O conhecido consultor de comunicação, responsável pelas campanhas eleitorais que resultaram em três maiorias absolutas em Portugal – Cavaco Silva nas presidenciais, José Sócrates e António Costa (PS) nas legislativas – investe também quanto à técnica de “transformar indecisos em votantes” e que explica pormenorizadamente no livro.
Esta técnica socorre-se do que afirma ser um “trabalho científico” embora subjetivo, “de procurar um certo número de atributos dos indecisos e, em função deles, distribuir, antecipando, como as pessoas votam”.
Luís Paixão Martins diz-se “ferozmente” contra isto, manifestando-se pela chamada “distribuição proporcional” dos indecisos que, na prática, não é uma distribuição, mas uma “facilitação” da leitura da sondagem.
Essa distribuição consiste em extrapolar para 100% a percentagem de intenções de votos expressas, repartindo os indecisos na exata proporção dessas intenções.
Ou seja, “se temos 10% de indecisos e o partido A tem 20% de intenções de voto, com a distribuição de indecisos passa a ter 22%”, escreve o autor, acrescentando que é o único método que conhece em que não se introduz a subjetividade da avaliação pela equipa do inquérito.
Para um consultor de comunicação, como ele próprio, a pretensa “antecipação” dos resultados eleitorais no decurso de uma campanha transforma a sondagem de “peça científica de campanha” em “peça de comunicação”.

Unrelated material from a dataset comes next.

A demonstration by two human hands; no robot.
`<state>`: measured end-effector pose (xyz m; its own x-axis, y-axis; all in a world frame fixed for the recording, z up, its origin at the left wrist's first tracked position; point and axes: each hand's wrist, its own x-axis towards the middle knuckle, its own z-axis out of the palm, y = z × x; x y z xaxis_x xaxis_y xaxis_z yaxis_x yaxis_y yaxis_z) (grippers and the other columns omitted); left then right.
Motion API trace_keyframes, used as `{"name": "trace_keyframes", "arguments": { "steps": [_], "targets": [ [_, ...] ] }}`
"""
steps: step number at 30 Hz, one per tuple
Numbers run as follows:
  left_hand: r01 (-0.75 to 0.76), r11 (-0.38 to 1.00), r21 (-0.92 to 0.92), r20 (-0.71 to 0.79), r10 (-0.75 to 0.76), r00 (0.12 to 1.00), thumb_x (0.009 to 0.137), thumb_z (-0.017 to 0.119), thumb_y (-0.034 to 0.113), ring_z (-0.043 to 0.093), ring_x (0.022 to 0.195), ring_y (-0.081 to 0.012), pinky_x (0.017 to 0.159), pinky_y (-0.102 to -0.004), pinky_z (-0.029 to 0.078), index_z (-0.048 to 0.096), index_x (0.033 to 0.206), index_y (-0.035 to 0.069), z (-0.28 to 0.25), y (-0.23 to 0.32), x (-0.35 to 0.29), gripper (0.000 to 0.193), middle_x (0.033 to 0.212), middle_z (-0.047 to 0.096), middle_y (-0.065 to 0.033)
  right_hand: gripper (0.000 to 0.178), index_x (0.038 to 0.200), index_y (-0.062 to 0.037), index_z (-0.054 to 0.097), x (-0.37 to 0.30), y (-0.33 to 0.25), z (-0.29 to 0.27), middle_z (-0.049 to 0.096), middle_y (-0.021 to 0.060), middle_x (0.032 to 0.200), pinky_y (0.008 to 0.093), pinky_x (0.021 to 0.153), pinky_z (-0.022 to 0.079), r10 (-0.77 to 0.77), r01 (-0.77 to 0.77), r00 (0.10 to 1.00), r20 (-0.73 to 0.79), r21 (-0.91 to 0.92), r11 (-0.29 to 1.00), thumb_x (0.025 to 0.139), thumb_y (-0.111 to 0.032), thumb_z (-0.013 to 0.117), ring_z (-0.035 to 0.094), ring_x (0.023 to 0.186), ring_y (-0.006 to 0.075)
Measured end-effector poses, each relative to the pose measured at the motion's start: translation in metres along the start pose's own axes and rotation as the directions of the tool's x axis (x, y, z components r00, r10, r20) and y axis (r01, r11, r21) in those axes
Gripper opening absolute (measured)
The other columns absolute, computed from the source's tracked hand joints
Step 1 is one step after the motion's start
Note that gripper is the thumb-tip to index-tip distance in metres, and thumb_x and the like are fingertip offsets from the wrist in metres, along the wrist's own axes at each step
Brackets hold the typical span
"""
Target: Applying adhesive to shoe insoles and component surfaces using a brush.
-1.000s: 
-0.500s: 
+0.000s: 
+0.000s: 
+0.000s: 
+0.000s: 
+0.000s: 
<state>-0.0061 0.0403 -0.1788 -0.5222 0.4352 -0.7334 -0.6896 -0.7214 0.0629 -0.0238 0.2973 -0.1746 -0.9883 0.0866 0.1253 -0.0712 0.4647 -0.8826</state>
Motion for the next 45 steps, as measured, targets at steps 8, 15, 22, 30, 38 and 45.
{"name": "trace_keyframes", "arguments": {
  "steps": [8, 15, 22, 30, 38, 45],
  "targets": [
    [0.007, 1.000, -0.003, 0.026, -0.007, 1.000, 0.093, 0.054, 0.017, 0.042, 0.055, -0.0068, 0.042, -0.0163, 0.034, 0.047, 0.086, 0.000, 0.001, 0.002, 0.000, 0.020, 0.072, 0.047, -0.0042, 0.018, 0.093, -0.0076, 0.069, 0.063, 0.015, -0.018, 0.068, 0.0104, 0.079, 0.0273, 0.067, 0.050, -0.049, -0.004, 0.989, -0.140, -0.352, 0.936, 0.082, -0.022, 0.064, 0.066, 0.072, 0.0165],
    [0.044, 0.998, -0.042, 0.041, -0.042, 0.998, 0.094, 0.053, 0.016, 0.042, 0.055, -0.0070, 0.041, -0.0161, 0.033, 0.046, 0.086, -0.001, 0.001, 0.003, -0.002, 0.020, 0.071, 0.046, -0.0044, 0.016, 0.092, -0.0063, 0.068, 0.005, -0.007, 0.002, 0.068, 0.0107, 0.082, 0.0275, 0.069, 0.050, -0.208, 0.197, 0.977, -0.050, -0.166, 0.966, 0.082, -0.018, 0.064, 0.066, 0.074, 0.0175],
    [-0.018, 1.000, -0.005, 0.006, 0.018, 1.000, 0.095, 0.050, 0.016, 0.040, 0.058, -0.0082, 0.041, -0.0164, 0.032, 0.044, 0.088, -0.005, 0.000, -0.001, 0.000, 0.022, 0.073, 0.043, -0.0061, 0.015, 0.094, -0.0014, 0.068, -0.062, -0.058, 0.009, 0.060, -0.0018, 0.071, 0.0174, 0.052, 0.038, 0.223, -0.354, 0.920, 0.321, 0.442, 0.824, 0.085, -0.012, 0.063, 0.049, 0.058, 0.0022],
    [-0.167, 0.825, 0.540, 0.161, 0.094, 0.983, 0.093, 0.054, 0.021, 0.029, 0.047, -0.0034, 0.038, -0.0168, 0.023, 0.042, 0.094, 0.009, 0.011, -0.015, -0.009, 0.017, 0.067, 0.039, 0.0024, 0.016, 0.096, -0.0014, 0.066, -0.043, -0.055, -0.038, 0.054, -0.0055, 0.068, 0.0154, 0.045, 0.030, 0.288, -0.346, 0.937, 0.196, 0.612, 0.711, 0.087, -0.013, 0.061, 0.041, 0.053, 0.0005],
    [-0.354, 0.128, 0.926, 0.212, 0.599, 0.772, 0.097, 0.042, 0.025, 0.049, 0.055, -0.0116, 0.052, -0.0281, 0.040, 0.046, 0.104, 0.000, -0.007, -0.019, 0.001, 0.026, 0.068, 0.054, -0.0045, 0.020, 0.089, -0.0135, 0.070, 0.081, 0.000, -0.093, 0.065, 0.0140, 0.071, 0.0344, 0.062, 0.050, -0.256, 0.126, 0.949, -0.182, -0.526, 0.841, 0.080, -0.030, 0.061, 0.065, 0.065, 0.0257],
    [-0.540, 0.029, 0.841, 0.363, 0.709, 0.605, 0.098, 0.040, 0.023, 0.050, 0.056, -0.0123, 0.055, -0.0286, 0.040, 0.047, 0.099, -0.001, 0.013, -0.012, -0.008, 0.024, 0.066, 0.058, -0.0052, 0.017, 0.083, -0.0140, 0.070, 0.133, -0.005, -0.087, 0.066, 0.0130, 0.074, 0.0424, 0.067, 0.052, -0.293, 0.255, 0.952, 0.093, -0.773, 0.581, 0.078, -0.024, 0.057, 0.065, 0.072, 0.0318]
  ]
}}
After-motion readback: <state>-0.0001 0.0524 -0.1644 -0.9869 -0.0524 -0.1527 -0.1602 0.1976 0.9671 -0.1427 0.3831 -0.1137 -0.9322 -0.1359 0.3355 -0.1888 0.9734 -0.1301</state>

“Numa campanha, a partir do momento em que a sondagem é divulgada, ela, objetivamente, deixa de ter valor científico como indicador. Como os eleitores vão reagir em função daqueles dados, horas, ou um dia depois, se fosse feita uma outra sondagem com as mesmas pessoas, elas iriam dizer algo diferente do que disseram antes”, explica.
Paixão Martins exemplifica com o caso recente da Madeira, em que várias sondagens reiteraram a previsão da maioria absoluta da coligação PSD/CDS o que, segundo ele, poderá eventualmente ter sido a causa da perda da maioria.
Consequência da divulgação das sondagens
“Ou seja, a consequência da divulgação das sondagens leva o eleitor a pensar que se determinado partido vai ter maioria absoluta, ele não precisa de exercer voto útil, ou mesmo de votar, o que provoca abstenção e impede o voto útil, ao estilo ‘se vão ganhar para quê que vou votar naquele partido”, afirma.
“É um voto mais livre, liberta a responsabilidade de ter maioria absoluta”, defende.
O mesmo aconteceu nas eleições legislativas, em 2022, que deram a maioria absoluta ao PS, em que se verificou que um elevado número de eleitores decidiu votar nos últimos dias da campanha.
Segundo Luís Paixão Martins, a ideia de que havia um empate técnico entre o PS e o PSD favoreceu a concentração de votos no PS.
“Para mim, é evidente que os eleitores nos últimos dias não se decidiram apenas por causa do conhecimento das sondagens, mas o seu conhecimento e a dramatização que daí resultou proporcionaram o fortalecimento de voto útil”, afirma.
Segundo Paixão Martins, foi a sua reflexão sobre o papel das sondagens que o levou a escrever o livro, cujo objetivo “é fazer com que as pessoas percebam o que estão a ver quando veem uma sondagem”.
“O pontapé de saída foi o facto de na altura se invocar sondagens a três anos das eleições, como potencial motivo para haver dissolução da Assembleia da República e convocarem-se eleições antecipadas, o que me parece ainda mais extraordinário. No fundo, foi para explicar às pessoas que as sondagens para isso não servem”, comenta.
Para o consultor de comunicação, não é possível hoje tomar uma decisão a partir de uma sondagem que diga, por exemplo, que se houver eleições muda a família política, ou a relação entre os partidos: “Falta fazer a campanha, falta tudo, não é possível sequer prever a dois meses das eleições quem as vai ganhar”.
E conclui: “Nas eleições de janeiro de 2022, a uma semana das eleições, havia quatro sondagens que antecipavam o resultado eleitoral, o que poderia levar a pensar que, por serem quatro, estavam certas. Havia uma diversidade de fontes, mas não de opinião. Afinal, todas erraram, o facto de termos mais não quer dizer que tenhamos melhor.”